Selon les allégations, la chaîne d'escroquerie est initiée par des liens WhatsApp ou Telegram partagés sur des comptes Instagram et Facebook populaires. Il est avancé que ces comptes publient des contenus financiers généraux pour créer un sentiment de légitimité, avant de diffuser des liens d'invitation vers des groupes d'investissement.

QUE DISENT LES VICTIMES ?

D'après les témoignages des victimes, une communication directe est établie avec des personnes présentées comme des « experts en investissement » au sein des groupes. Ces individus fourniraient, dans un premier temps, des analyses boursières semblant crédibles pour instaurer la confiance, avant d'orienter les victimes vers des investissements à fort montant via des offres VIP.

L'ALLÉGATION D'USURPATION D'IDENTITÉ D'ENTREPRISE

Selon les informations de Kübra Karasu pour Gdh, les documents obtenus et les récits des victimes suggèrent que l'identité d'une société d'investissement agréée, basée à Chypre, a été usurpée et que des copies de sites d'investissement ont été créées avec de fausses adresses web. Ces faux sites ressembleraient au site réel, avec de légères différences orthographiques ou des jeux de lettres ; la confiance serait établie en affichant le numéro de licence et les coordonnées de la véritable entreprise.
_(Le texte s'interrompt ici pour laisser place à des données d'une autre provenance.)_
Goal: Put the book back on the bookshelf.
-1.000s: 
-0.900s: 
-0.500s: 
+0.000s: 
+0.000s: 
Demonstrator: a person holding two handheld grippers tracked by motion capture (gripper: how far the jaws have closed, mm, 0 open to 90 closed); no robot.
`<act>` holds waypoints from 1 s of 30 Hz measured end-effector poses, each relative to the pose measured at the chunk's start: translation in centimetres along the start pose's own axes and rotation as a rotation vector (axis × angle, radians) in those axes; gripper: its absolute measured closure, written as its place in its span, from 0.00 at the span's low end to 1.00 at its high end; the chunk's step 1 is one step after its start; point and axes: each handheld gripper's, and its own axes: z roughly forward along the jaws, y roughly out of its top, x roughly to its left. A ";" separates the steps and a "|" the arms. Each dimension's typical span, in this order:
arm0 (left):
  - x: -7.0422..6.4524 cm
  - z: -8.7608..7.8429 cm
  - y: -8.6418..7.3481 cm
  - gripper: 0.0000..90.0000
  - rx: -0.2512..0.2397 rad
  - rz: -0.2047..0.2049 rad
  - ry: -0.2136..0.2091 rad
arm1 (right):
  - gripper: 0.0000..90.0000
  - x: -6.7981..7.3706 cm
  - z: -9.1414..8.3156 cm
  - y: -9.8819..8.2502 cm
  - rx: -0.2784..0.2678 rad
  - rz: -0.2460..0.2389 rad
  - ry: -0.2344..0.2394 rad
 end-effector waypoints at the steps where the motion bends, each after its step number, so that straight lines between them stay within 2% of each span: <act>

MANIPULATION PSYCHOLOGIQUE ET TACTIQUE DE « REMBOURSEMENT »

Selon les victimes, le réseau procède à une escroquerie lors des premiers petits investissements, puis effectue un « remboursement des premières pertes » pour confirmer la confiance de la victime. Après ce remboursement, les victimes sont incitées à effectuer des investissements supplémentaires, notamment en contractant des prêts ou en vendant leurs actifs.

FLUX D'ARGENT ET FRAUDES AUX IBAN

Alors que les reçus fournis ont été examinés, il a été noté que des numéros IBAN différents sont utilisés pour chaque transfert, que l'argent est réparti sur des comptes écrans et que le suivi juridique est rendu difficile par la limitation des motifs de virement sur les reçus. Il est allégué que les victimes subissent des pressions pour n'inscrire que leurs nom et prénom sur les reçus, ou pour laisser le champ vide.
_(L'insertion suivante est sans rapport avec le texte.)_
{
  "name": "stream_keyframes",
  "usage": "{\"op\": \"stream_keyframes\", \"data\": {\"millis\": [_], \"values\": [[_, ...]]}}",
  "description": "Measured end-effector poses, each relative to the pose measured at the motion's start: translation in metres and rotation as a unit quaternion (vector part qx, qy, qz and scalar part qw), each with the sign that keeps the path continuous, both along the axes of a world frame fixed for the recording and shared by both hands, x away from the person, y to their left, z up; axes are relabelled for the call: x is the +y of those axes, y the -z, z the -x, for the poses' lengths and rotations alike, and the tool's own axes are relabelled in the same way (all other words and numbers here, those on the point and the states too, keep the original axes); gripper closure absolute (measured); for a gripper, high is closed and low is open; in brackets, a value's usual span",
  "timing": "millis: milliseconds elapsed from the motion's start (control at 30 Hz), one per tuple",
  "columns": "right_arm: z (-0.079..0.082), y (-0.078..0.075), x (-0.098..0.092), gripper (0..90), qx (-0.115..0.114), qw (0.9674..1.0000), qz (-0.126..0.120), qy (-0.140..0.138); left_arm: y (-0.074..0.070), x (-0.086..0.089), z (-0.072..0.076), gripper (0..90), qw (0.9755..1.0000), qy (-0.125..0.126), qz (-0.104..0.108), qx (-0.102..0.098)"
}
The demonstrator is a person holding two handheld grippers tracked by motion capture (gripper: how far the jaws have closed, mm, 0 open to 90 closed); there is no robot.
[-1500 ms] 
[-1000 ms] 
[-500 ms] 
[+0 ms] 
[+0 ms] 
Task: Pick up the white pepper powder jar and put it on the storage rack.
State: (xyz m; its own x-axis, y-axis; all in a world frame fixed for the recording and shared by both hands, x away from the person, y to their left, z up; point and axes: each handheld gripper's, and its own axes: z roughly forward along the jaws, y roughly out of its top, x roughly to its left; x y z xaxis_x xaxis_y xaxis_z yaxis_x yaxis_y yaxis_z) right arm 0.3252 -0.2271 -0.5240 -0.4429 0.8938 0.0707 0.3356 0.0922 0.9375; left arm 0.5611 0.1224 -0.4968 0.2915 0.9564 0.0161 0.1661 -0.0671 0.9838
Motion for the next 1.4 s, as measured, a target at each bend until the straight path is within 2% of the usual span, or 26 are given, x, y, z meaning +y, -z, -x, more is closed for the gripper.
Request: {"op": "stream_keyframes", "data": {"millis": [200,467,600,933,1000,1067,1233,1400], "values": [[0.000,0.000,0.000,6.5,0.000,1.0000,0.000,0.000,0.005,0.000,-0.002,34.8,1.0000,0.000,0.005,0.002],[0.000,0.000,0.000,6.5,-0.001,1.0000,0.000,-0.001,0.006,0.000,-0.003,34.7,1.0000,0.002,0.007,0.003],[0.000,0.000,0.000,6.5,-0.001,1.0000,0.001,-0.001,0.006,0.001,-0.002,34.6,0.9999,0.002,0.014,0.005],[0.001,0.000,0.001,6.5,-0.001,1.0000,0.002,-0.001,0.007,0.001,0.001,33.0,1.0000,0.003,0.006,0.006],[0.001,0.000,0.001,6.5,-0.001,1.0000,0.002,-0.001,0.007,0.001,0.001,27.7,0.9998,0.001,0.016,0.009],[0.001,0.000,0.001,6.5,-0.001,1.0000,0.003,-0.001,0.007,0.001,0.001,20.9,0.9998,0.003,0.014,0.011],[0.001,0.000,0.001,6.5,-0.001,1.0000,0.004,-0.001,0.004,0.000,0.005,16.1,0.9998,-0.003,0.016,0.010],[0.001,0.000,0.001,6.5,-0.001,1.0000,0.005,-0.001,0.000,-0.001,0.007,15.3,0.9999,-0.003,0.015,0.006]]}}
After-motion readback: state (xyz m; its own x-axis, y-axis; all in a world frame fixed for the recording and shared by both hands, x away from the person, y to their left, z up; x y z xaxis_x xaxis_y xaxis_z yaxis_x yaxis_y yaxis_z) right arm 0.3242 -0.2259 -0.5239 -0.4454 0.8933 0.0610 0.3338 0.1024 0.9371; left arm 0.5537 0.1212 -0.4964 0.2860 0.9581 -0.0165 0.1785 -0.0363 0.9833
Les enquêtes suggèrent que le nombre élevé d'utilisateurs « en ligne » sur Telegram est gonflé par des bots, et que la communication est principalement menée via des lignes chypriotes et WhatsApp, ce qui permet aux véritables organisateurs de brouiller les pistes.

Le profil des victimes se composerait généralement de personnes éduquées et disposant d'économies, les victimes étant majoritairement des militaires, des policiers, des médecins, des ingénieurs, des architectes et des fonctionnaires. Par ailleurs, il est avancé que les fausses identités d'« experts » sont incarnées par des personnes maîtrisant la terminologie financière, prétendant à une expérience internationale et dotées d'une grande force de persuasion.

ÉTAPE FINALE : FRAIS SUPPLÉMENTAIRES ET CHANTAGE POUR RETIRER LES PROFITS

Si la victime souhaite retirer ses profits, des pertes soudaines et apparemment importantes sont affichées sur les comptes ; par la suite, un paiement supplémentaire est exigé sous prétexte que « le compte est assuré », et ceux qui refusent de payer se voient bloquer tout retrait. De plus, les victimes seraient intimidées par des termes tels que « contrôle du MASAK » (Conseil d'enquête sur les crimes financiers) ou « reflet sur e-Devlet ».

Il a été rapporté qu'un grand nombre de plaintes ont été enregistrées sur des plateformes comme Şikâyetvar, que les victimes ont entamé des procédures judiciaires et que certains dossiers ont été transmis aux parquets. Les reçus, correspondances et captures d'écran fournis par les victimes constituent la base de l'enquête sur ces allégations.

LE SUIVI PAR LES AUTORITÉS RENDU DIFFICILE

Les allégations soulignent que les enquêtes sont complexifiées et la collecte de preuves rendue difficile par des éléments tels que les sommes réparties sur des comptes éphémères appartenant à des sociétés écrans, l'utilisation de lignes étrangères et le recours à des comptes bots.

Les représentants des victimes recommandent d'être particulièrement vigilants face aux invitations à investir provenant des réseaux sociaux, de veiller à ce que les motifs des virements soient complets et transparents, de ne pas cliquer sur des liens suspects et de ne pas effectuer de transfert d'argent sans avoir vérifié la licence officielle de l'entreprise.